Neste retrato poético, alegórico e crítico da Moçambique contemporânea, a
imagem de uma santa católica que encanta e perturba todos que dela se
aproximam é o centro de uma trama dividida em dois momentos históricos,
ligados por questões étnicas, religiosas e de destino familiar. Em 2002, dez anos depois dos acordos de paz entre governo e forças
rebeldes, Moçambique é um país em recuperação. Um pastor e sua mulher,
Mwadia Malunga, encontram uma imagem de Nossa Senhora nas margens de um
rio da pequena localidade de Antigamente.

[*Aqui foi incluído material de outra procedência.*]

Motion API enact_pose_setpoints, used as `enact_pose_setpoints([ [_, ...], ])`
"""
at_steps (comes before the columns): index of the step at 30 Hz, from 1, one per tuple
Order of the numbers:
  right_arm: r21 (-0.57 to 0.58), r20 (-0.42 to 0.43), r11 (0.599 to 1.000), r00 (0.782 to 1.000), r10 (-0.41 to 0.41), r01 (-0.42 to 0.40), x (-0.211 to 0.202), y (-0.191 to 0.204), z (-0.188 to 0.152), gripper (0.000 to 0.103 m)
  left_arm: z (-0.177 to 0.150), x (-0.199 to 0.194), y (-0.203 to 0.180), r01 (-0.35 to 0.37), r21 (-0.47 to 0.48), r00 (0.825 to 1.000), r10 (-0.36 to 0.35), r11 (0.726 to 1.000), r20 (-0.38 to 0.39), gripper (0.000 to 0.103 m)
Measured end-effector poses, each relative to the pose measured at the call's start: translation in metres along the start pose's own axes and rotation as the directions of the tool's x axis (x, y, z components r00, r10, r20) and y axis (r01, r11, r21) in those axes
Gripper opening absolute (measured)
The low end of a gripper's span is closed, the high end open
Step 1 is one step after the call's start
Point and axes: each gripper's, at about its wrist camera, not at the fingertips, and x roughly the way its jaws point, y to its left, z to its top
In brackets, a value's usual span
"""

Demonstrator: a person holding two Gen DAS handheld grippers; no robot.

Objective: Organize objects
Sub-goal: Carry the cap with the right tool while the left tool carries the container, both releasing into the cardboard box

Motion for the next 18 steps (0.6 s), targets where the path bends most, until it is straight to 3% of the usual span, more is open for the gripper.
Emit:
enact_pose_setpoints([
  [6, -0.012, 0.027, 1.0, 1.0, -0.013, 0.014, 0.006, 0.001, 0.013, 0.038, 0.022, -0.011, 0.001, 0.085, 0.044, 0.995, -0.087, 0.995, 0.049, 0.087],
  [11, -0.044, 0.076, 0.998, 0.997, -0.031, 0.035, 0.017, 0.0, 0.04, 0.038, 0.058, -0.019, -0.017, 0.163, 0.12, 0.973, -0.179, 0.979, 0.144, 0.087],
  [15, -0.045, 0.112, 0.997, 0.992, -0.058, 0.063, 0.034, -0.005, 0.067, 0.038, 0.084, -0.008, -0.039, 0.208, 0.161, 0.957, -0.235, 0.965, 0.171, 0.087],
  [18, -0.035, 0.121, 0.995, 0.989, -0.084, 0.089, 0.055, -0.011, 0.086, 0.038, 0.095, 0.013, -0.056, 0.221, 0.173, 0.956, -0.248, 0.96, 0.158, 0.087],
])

O curandeiro do lugar diz que
eles conspurcaram o espírito do rio e correm grande perigo. Mwadia
decide então voltar a Vila Longe, onde deixara a família, para abrigar a
estátua. Curiosamente, esta é a estátua que segue, em 1560, com o jesuíta Gonçalo
da Silveira, ao partir de Goa, na Índia, para converter ao cristianismo
o imperador do Reino do Ouro, ou Monomotapa, situado na região
fronteiriça entre os atuais Zimbábue e Moçambique. A imagem de Nossa
Senhora é chamada pelos escravos da nau portuguesa de Kianda, uma
divindade das águas; e os africanos a tratam por Nzuzu, rainha das águas
doces. De volta ao século XXI, a pequena Vila Longe agora se articula para
receber a visita de um casal de antropólogos americanos, revelando
personagens exemplares e muito divertidos do cotidiano moçambicano - e
do universo literário de Mia Couto. As relações de sincretismo religioso
e o choque cultural entre portugueses, indianos e africanos estão
presentes o tempo todo na narrativa, e os estrangeiros completam o
caldeirão cultural e religioso do local, num retrato ao mesmo tempo
cômico e desolador do mundo globalizado.